En fait, le travail de cheminot repose sur une vigilance de tous les instants. Et si un conducteur de train s’assoupit, la machine va ralentir jusqu’à s’arrêter car il cesse d’exercer une pression sur les manettes. Et comme tout est mémorisé, il risque une sanction. Ainsi, si deux machinistes se croisent sur une double voie, ils vont se saluer bruyamment. En fait, chacun sait que l’autre notera dans son rapport l’heure à laquelle il a croisé son collègue, et son état de vigilance, il faut faire montre d’un éveil sans faille.
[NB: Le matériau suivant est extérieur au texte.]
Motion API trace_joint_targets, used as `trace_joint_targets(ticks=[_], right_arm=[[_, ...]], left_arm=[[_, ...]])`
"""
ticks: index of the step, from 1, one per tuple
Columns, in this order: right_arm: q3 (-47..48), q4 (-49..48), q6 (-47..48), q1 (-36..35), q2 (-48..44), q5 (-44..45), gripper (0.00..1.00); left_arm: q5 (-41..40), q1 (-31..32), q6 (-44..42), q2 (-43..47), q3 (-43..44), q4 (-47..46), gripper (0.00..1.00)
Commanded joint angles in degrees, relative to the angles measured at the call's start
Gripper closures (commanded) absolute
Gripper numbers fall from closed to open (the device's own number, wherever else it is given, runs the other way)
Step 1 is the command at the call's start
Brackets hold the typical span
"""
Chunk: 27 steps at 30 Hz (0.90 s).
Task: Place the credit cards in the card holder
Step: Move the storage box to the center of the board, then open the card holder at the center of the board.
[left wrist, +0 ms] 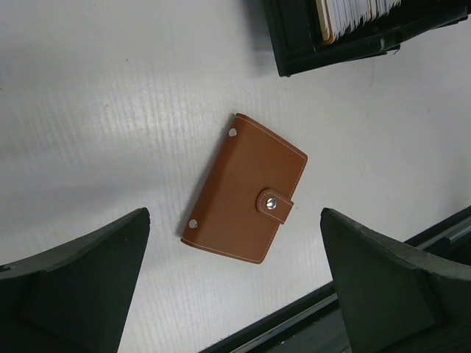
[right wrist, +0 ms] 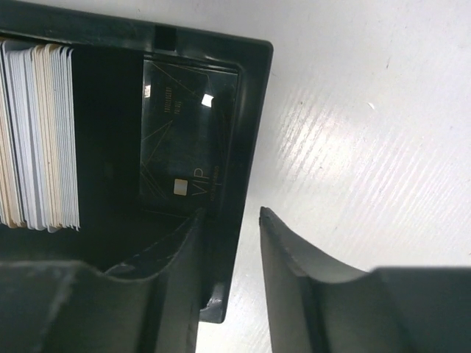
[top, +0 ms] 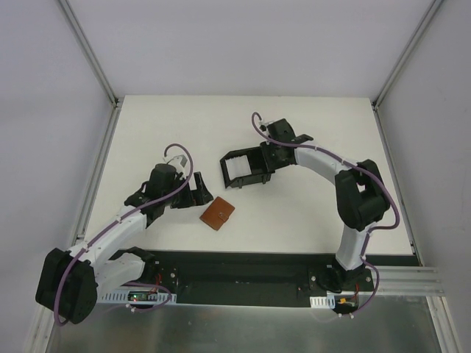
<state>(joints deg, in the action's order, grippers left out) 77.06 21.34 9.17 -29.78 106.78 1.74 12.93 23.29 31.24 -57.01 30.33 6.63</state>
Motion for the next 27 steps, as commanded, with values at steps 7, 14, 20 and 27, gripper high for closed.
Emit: trace_joint_targets(ticks=[7, 14, 20, 27], right_arm=[[4.9, 1.9, -1.2, 3.0, -8.1, -9.4, 0.44], [-2.5, -0.8, -7.6, 3.5, -19.7, -14.5, 0.39], [-22.3, -15.4, -19.4, 1.3, -31.3, -25.5, 0.47], [-34.2, -28.9, -32.0, -7.4, -28.8, -28.9, 0.52]], left_arm=[[1.9, 0.4, -3.6, -5.4, -0.3, -2.1, 0.01], [4.4, 0.4, -5.0, -10.7, 0.4, -2.9, 0.06], [6.3, 0.5, -5.3, -14.3, 0.5, -3.3, 0.11], [9.4, 0.5, -6.3, -19.5, 1.7, -4.6, 0.14]])
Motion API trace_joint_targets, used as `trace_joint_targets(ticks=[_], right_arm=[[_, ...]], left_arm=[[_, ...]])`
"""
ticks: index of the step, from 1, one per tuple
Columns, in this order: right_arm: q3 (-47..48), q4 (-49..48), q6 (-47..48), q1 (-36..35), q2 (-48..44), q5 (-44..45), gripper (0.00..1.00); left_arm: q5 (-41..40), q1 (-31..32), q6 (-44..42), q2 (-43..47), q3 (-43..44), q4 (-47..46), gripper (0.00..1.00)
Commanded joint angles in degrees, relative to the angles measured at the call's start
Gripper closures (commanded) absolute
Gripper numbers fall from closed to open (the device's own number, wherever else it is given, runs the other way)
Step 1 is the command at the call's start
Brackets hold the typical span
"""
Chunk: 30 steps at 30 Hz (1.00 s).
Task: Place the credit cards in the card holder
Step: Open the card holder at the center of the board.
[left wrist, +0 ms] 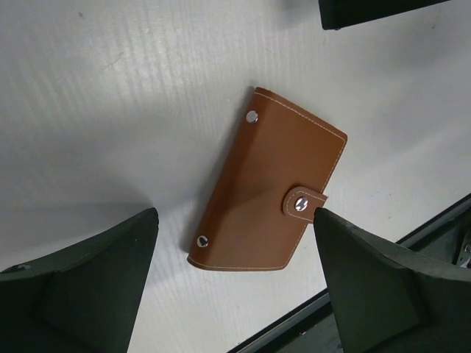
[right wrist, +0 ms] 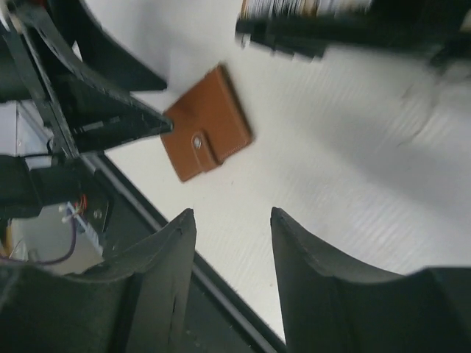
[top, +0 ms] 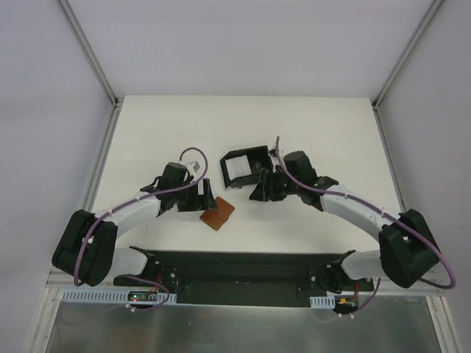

Les cheminots racontent aussi la période où il fallait faire des choix relatifs au matériel et comment l’ONCF est passé de fournisseurs français à japonais, optant, un moment, pour du matériel belge. Chacun repense à cette épopée tantôt avec nostalgie, tantôt avec satisfaction. Si leur choix de suivre la carrière de cheminot était à refaire, ils n’hésiteraient pas une seconde. Leurs ambitions sont aujourd’hui entretenues par la nouvelle génération qui entend faire siffler le train dans le Souss et introduire le TGV dans le pays
Entre les premières locomotives tirées par des mulets et les TNR actuels, une série d’avancées boostées par les besoins de l’économie, notamment le transport du minerai.
Les chemins de fer en quelques dates
1908 – Apparition des premiers trains à traction animale.
1912 – Mise en service de la ligne Casa-Rabat.
1915 – Kénitra est reliée à Fès.
1923 – Achèvement du tronçon Rabat-Kénitra-Sidi Kacem.
1927 – 1er train électrique pour le transport du phosphate.
1963 – Création de l’ONCF (Office national des chemins de fers) qui reprend 1754 km de lignes alors exploitées par des concessionnaires privés.
1984 – Achèvement du doublement de la voie entre Casa et Rabat (80 km) et lancement des premiers TNR pouvant rouler jusqu’à 160 km/h.
1992 – Mise en service de la desserte ferroviaire de l’aéroport Mohammed V
1996 – Inauguration du tunnel de l’Agdal.
2002 – Mise en place d’une nouvelle organisation de l’office et d’une nouvelle organisation commerciale.